→ Task objective: Nothing in the data may be altered; the answer is a verbatim copy of it.

→ Supplied information:
+-------+
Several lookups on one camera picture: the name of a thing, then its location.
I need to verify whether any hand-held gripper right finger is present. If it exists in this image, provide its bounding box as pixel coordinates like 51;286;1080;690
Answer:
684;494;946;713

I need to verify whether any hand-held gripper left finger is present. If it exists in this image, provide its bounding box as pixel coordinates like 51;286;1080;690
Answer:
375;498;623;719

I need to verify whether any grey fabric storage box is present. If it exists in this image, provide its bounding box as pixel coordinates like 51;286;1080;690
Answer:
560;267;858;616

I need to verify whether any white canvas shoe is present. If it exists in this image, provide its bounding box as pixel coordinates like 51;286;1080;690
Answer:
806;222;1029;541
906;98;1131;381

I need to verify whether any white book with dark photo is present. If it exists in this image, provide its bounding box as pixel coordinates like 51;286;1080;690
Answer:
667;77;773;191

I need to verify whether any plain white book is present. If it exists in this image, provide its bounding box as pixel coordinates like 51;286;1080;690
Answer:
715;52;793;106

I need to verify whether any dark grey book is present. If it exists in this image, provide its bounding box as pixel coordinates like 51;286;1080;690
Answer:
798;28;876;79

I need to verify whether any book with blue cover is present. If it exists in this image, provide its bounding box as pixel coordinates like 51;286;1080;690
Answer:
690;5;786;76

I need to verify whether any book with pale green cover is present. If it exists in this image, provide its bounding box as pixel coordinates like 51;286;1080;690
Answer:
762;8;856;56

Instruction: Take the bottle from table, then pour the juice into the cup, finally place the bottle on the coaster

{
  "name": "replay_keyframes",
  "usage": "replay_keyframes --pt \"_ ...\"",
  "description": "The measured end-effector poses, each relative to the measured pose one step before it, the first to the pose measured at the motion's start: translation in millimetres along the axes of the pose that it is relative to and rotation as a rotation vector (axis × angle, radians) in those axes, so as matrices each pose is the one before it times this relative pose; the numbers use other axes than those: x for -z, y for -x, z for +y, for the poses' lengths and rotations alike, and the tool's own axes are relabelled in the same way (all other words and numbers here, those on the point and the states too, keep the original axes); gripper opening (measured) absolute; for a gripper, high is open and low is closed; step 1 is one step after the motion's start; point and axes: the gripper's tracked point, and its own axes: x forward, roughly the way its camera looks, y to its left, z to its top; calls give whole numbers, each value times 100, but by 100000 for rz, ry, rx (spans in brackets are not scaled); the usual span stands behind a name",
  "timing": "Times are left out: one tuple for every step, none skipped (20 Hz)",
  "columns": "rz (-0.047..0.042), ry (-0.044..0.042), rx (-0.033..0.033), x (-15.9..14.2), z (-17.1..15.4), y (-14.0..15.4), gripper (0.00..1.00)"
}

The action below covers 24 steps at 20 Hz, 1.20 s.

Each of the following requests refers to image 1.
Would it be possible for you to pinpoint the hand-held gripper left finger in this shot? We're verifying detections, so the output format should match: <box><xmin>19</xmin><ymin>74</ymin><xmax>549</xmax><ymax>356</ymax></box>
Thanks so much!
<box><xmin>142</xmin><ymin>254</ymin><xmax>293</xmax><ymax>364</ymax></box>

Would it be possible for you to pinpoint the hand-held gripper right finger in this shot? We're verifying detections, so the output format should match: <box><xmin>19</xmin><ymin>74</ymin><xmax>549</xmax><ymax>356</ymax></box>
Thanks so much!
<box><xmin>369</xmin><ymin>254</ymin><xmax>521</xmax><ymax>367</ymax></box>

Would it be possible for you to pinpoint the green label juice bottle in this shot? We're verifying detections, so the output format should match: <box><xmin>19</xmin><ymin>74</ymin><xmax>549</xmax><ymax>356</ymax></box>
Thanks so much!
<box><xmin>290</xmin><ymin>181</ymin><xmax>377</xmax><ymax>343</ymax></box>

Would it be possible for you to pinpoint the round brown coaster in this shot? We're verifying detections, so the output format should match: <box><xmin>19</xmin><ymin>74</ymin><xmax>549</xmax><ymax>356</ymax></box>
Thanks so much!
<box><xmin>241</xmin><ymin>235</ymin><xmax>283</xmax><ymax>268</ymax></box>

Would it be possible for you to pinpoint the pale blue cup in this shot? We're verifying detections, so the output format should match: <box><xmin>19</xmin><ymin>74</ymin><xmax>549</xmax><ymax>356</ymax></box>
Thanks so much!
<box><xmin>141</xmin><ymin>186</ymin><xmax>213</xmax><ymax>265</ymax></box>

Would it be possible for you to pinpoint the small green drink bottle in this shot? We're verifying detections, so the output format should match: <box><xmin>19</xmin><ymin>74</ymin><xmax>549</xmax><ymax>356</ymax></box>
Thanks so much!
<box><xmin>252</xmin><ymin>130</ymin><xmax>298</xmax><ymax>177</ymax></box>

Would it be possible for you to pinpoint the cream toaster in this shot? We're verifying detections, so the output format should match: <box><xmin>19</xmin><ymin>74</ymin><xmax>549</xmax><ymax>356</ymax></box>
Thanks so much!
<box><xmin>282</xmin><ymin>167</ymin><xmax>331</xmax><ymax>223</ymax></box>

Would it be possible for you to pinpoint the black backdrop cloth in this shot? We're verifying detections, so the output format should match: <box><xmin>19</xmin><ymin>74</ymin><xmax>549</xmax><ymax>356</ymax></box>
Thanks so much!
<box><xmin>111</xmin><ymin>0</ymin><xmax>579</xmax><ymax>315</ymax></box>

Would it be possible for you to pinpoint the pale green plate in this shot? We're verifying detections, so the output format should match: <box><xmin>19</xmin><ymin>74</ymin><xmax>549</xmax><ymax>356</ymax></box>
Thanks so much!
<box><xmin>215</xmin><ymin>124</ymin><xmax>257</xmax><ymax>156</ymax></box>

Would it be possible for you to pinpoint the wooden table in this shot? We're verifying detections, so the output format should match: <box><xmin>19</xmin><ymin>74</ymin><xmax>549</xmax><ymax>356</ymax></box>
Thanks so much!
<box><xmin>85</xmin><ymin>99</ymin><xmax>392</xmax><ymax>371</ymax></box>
+-------+
→ Output of the task:
Several lookups on one camera picture: the name of a thing, then its location.
I need to verify whether any hand-held gripper right finger is present. If it exists in this image, provide its bounding box as pixel coordinates like 51;286;1080;690
Answer:
684;494;946;713

I need to verify whether any hand-held gripper left finger is present. If it exists in this image, provide its bounding box as pixel coordinates like 51;286;1080;690
Answer:
375;498;623;719

I need to verify whether any grey fabric storage box is present. If it exists in this image, provide its bounding box as pixel coordinates like 51;286;1080;690
Answer:
560;267;858;616

I need to verify whether any white canvas shoe is present. If it exists in this image, provide its bounding box as pixel coordinates like 51;286;1080;690
Answer:
806;222;1029;541
906;98;1131;381

I need to verify whether any white book with dark photo is present. If it exists in this image, provide its bounding box as pixel coordinates like 51;286;1080;690
Answer:
667;77;773;191

I need to verify whether any plain white book is present. If it exists in this image, provide its bounding box as pixel coordinates like 51;286;1080;690
Answer:
715;52;793;106

I need to verify whether any dark grey book is present. If it exists in this image, provide its bounding box as pixel coordinates like 51;286;1080;690
Answer:
798;28;876;79

I need to verify whether any book with blue cover is present. If it exists in this image, provide its bounding box as pixel coordinates like 51;286;1080;690
Answer:
690;5;786;76

I need to verify whether any book with pale green cover is present. If it exists in this image, provide its bounding box as pixel coordinates like 51;286;1080;690
Answer:
762;8;856;56

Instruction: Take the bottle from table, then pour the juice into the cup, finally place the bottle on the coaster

{
  "name": "replay_keyframes",
  "usage": "replay_keyframes --pt \"_ ...\"",
  "description": "The measured end-effector poses, each relative to the measured pose one step before it, the first to the pose measured at the motion's start: translation in millimetres along the axes of the pose that it is relative to and rotation as a rotation vector (axis × angle, radians) in those axes, so as matrices each pose is the one before it times this relative pose; the numbers use other axes than those: x for -z, y for -x, z for +y, for the poses' lengths and rotations alike, and the tool's own axes are relabelled in the same way (all other words and numbers here, those on the point and the states too, keep the original axes); gripper opening (measured) absolute; for a gripper, high is open and low is closed; step 1 is one step after the motion's start; point and axes: the gripper's tracked point, and its own axes: x forward, roughly the way its camera looks, y to its left, z to its top; calls give whole numbers, each value times 100, but by 100000 for rz, ry, rx (spans in brackets are not scaled); the usual span stands behind a name",
  "timing": "Times are left out: one tuple for every step, none skipped (20 Hz)",
  "columns": "rz (-0.047..0.042), ry (-0.044..0.042), rx (-0.033..0.033), x (-15.9..14.2), z (-17.1..15.4), y (-14.0..15.4), gripper (0.00..1.00)"
}

The action below covers 24 steps at 20 Hz, 1.20 s.

Each of the following requests refers to image 1.
Would it be possible for you to pinpoint the hand-held gripper left finger in this shot? We're verifying detections, so the output format should match: <box><xmin>19</xmin><ymin>74</ymin><xmax>549</xmax><ymax>356</ymax></box>
Thanks so much!
<box><xmin>142</xmin><ymin>254</ymin><xmax>293</xmax><ymax>364</ymax></box>

Would it be possible for you to pinpoint the hand-held gripper right finger in this shot? We're verifying detections, so the output format should match: <box><xmin>19</xmin><ymin>74</ymin><xmax>549</xmax><ymax>356</ymax></box>
Thanks so much!
<box><xmin>369</xmin><ymin>254</ymin><xmax>521</xmax><ymax>367</ymax></box>

Would it be possible for you to pinpoint the green label juice bottle in this shot? We're verifying detections, so the output format should match: <box><xmin>19</xmin><ymin>74</ymin><xmax>549</xmax><ymax>356</ymax></box>
Thanks so much!
<box><xmin>290</xmin><ymin>181</ymin><xmax>377</xmax><ymax>343</ymax></box>

Would it be possible for you to pinpoint the round brown coaster in this shot? We're verifying detections, so the output format should match: <box><xmin>19</xmin><ymin>74</ymin><xmax>549</xmax><ymax>356</ymax></box>
Thanks so much!
<box><xmin>241</xmin><ymin>235</ymin><xmax>283</xmax><ymax>268</ymax></box>

Would it be possible for you to pinpoint the pale blue cup in this shot? We're verifying detections, so the output format should match: <box><xmin>19</xmin><ymin>74</ymin><xmax>549</xmax><ymax>356</ymax></box>
Thanks so much!
<box><xmin>141</xmin><ymin>186</ymin><xmax>213</xmax><ymax>265</ymax></box>

Would it be possible for you to pinpoint the small green drink bottle in this shot? We're verifying detections, so the output format should match: <box><xmin>19</xmin><ymin>74</ymin><xmax>549</xmax><ymax>356</ymax></box>
Thanks so much!
<box><xmin>252</xmin><ymin>130</ymin><xmax>298</xmax><ymax>177</ymax></box>

Would it be possible for you to pinpoint the cream toaster in this shot? We're verifying detections, so the output format should match: <box><xmin>19</xmin><ymin>74</ymin><xmax>549</xmax><ymax>356</ymax></box>
Thanks so much!
<box><xmin>282</xmin><ymin>167</ymin><xmax>331</xmax><ymax>223</ymax></box>

Would it be possible for you to pinpoint the black backdrop cloth in this shot? We're verifying detections, so the output format should match: <box><xmin>19</xmin><ymin>74</ymin><xmax>549</xmax><ymax>356</ymax></box>
Thanks so much!
<box><xmin>111</xmin><ymin>0</ymin><xmax>579</xmax><ymax>315</ymax></box>

Would it be possible for you to pinpoint the pale green plate in this shot? We're verifying detections, so the output format should match: <box><xmin>19</xmin><ymin>74</ymin><xmax>549</xmax><ymax>356</ymax></box>
Thanks so much!
<box><xmin>215</xmin><ymin>124</ymin><xmax>257</xmax><ymax>156</ymax></box>

Would it be possible for you to pinpoint the wooden table in this shot? We're verifying detections, so the output format should match: <box><xmin>19</xmin><ymin>74</ymin><xmax>549</xmax><ymax>356</ymax></box>
Thanks so much!
<box><xmin>85</xmin><ymin>99</ymin><xmax>392</xmax><ymax>371</ymax></box>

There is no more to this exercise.